Absolutely. But does it also mean
the SEMS fulfills a BROS? No, it
doesn’t. Environmental monitoring isn’t
a reliability function. If there were a
huge excursion and everyone outside the plant got sick, this would be a big
problem but it wouldn’t affect reliability.
The lights would stay on.
After my
post on this topic last week, I engaged in an email discussion with an auditor
with whom I often exchange ideas. I
pointed out to him that SEMS doesn’t perform a reliability function; he
disagreed, and said that, if its misuse can result in the plant being shut down
(as I’ve just described), this means it does affect reliability. Obviously, if the plant is shut down it can’t
perform the BROS it normally performs, such as supporting voltage.
At the time,
I didn’t know how to answer this argument, but I knew there was something wrong
with it. What was wrong was that I wasn’t
applying to this question the two-step process for determining whether there is
adverse impact – which I’d just described the day before! Once you apply that process, the mystery
clears up: The SEMS can have a severe adverse impact on the plant (question 1
above), and the plant’s being down will have an adverse impact on one or more
BROS and therefore the BES (question 2).
In this way, a system that doesn’t directly fulfill a BROS can still be
said to “adversely impact” the BES.
Even though
I recommend that entities roll their own v5 interpretations, in cases like this
where there is nothing more official from NERC, I can’t say that I think NERC
is off the hook. I would very much like
them to acknowledge that the best way to determine whether a Cyber Asset can “adversely
impact” the BES is to use this two-stage process. Of course, I’d also very much like there to
be world peace and for the Cubs to win the World Series this year….enuf said (Note on Dec. 4: While the Cubs didn't win the World Series this year, they got a lot farther than anyone expected. Just goes to show that anything can happen).
You probably
noticed that, besides “adverse impact”, the phrase “support systems” was in the
title of this post. How does this come
in? I didn’t set out to write a post –
let alone a Tom’s Lesson Learned – on this topic, but Brandon Workentin from
EnergySec emailed me the day after the first post to ask what seemed to be an
unrelated question on support systems; I now realize this topic is very much
related to adverse impact, and is in fact addressed by what I have just said
above.
Brandon
expressed confusion (as have many others) about systems like HVAC and UPS. These are systems that could in some cases
impact the BES within 15 minutes (let’s say the heat fails in a power plant in
northern Ontario in January, and it literally becomes impossible for the staff
to stay at their posts; or a UPS doesn’t kick in in the event of a power
failure and a control center goes dark) – should they be considered as possible
BES Cyber Assets/Systems?
NERC addressed
this question in the November 25
FAQ
document. Unlike their response on
adverse impact in the April 1 FAQ document, they did actually answer the
question - they said these systems should not be considered as possible
BCAs. They said that “support
systems” (like HVAC and UPS) aren’t in scope for v5 (unless they’re within an
ESP, in which case they’re Protected Cyber Assets). I don't disagree with this answer, but I do disagree with NERC's reasoning behind it.
The problem
with this answer is, what is the definition of “support system”? A definition would allow entities not to waste time and money treating support systems as BCS. On the other hand, if there is no definition, what is to prevent
entities from declaring systems like DCS and EMS as “support systems” and
therefore exempting them from being BCS? I'm not saying that we now need a definition of "support systems". What NERC needs to do is stop bringing in ad hoc arguments to justify their opinions; when they do this, it opens up a potential can of worms that they clearly hadn't anticipated. This is something like the folk religions that dream up a deity for every natural phenomenon; it yields wonderful explanations, since you can always say that it's raining because the rain god was in a good mood. But what do you then do with all these deities you've invented?
But you know
what, NERC? I’m going to help you out on
this one, just because I’m that kind of guy.

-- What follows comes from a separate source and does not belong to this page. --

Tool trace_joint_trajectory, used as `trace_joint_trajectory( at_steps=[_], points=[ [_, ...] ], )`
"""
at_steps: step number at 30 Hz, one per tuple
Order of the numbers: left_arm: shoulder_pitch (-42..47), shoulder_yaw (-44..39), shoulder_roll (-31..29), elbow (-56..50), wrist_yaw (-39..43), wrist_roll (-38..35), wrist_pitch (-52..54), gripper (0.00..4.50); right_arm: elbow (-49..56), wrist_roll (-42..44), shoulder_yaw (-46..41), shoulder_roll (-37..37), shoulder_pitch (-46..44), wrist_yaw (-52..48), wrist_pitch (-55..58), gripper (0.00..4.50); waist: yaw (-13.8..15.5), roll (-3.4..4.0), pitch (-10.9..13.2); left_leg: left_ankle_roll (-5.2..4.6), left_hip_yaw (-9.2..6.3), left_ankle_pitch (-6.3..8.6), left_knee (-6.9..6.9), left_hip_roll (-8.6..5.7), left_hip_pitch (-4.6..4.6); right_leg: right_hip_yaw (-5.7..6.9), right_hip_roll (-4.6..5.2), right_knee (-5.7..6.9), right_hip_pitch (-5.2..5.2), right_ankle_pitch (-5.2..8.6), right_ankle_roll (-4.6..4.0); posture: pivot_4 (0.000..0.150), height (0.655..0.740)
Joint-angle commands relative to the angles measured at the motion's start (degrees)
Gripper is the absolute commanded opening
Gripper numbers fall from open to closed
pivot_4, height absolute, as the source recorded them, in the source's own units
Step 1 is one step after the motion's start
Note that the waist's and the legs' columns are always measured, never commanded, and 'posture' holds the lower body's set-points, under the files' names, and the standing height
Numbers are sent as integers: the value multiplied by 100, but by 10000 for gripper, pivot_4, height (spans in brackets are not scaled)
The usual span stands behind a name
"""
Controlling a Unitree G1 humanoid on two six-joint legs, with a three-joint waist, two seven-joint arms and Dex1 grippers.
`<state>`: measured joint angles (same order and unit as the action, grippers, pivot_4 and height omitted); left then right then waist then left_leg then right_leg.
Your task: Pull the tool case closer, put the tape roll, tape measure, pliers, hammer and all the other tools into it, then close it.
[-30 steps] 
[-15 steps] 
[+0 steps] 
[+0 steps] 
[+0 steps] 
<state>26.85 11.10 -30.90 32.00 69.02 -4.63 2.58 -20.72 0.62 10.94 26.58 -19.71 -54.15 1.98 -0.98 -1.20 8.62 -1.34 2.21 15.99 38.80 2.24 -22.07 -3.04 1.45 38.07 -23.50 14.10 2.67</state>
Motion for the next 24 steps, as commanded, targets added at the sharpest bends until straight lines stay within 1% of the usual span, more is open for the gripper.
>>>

What I’ve just discussed in this Tom’s Lesson Learned explains why HVAC
and UPS shouldn’t be considered as BCAs; you don’t need to introduce mythical
beasts like support systems or Bigfoot.
There is no denying the HVAC and UPS will have an adverse impact on the
asset/Facility that they support, if they are lost or misused (i.e. my first
question above). However, and unlike
with the SEMS described above, it isn’t certain that a loss of HVAC or UPS will
result in the asset/Facility not being able to fulfill one or more BROS (my
second question). Even if the heat or
A/C is lost, there might be some sort of mitigating actions that could be
performed – like putting on overcoats or bathing suits, respectively – that would
prevent a BES impact. With the SEMS
situation, if the plant shuts down it’s down – the impact is immediate and can't be mitigated.
There’s one
more system I want to discuss, since I’ve used it as an example several times
previously, and since I now need to change what I’ve said about it; that is the
fire suppression system in a substation.
I’ve been saying all along that, even though the system doesn’t directly
fulfill a BROS, it needs to be protected as a BCS since its non-availability
when needed (i.e. in the event of a fire) could result in the loss of an
asset/Facility with which it’s associated (in the case of a substation, it will
usually be one or more high-voltage lines that are Facilities meeting one of
the criteria 2.4 – 2.8).
The auditor
with whom I discussed SEMS last week also pointed out that he didn’t think the
fire suppression system should be a BCS, simply because there is no assurance
that the loss of the system when needed will result in an impact on the BES (that
is, even though there may be an impact on the asset/Facility, there’s no
assurance that will translate into a BES impact). Maybe someone is working in the substation
and grabs a fire extinguisher to put out the fire. Or maybe the wind is blowing in a different
direction, such that the line in question is never endangered.
So I have to
agree that the schema I’ve described above would remove the fire
suppression system from having to be considered as a BCS.
The views and opinions expressed here are my
own and don’t necessarily represent the views or opinions of Honeywell.
[i] Of
course, this isn’t the first time I’ve pointed out that coming up with a
coherent interpretation of something in R1 requires doing some violence to the
wording. All I can say is “ya gotta do
what ya gotta do”, and refer to the noted compliance expert Lewis Carroll, from
his
Through the Looking Glass:
"When I use
a word," Humpty Dumpty said, in rather a scornful tone, "it means
just what I choose it to mean- neither more nor less."
"The question is,"
said Alice, "whether you can make words mean so many
different things."
"The question
is," said Humpty Dumpty, "which is to be master, you or the words.
That's all."
Folks, with
CIP-002-5.1 R1 and Attachment 1, the question isn’t what the best interpretation
of the existing wording is. Rather, it’s
what wording will yield a consistent and logical requirement in place of the –
in many places – inconsistent and illogical wording currently in place. It’s just a question of who will be master,
you or the current R1 wording. You have
to make this requirement work for you, even though that requires ignoring some parts
of the wording and reinterpreting other parts.